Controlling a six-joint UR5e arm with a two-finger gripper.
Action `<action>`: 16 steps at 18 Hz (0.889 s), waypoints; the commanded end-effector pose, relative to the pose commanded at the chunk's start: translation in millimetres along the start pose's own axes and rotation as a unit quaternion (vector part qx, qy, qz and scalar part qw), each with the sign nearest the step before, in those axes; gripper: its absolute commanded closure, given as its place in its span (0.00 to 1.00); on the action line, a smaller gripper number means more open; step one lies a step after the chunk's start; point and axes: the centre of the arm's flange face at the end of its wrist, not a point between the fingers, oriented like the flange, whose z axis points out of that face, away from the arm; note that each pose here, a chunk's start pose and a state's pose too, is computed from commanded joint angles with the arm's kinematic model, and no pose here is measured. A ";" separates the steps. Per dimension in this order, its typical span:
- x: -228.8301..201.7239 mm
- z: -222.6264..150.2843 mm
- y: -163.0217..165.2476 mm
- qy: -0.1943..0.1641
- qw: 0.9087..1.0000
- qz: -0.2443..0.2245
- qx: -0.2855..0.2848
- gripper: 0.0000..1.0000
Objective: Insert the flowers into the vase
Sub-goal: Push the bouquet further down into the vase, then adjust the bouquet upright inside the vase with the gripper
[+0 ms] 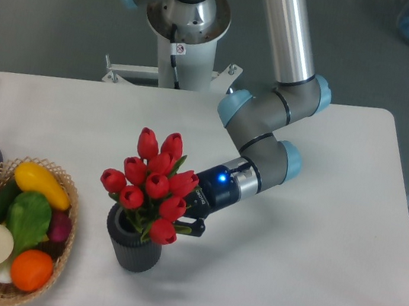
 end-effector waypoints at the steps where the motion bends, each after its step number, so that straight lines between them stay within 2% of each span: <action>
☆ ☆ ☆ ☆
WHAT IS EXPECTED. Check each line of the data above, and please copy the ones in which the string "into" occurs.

TASK RESULT.
Objective: Insert the flowers into the vase
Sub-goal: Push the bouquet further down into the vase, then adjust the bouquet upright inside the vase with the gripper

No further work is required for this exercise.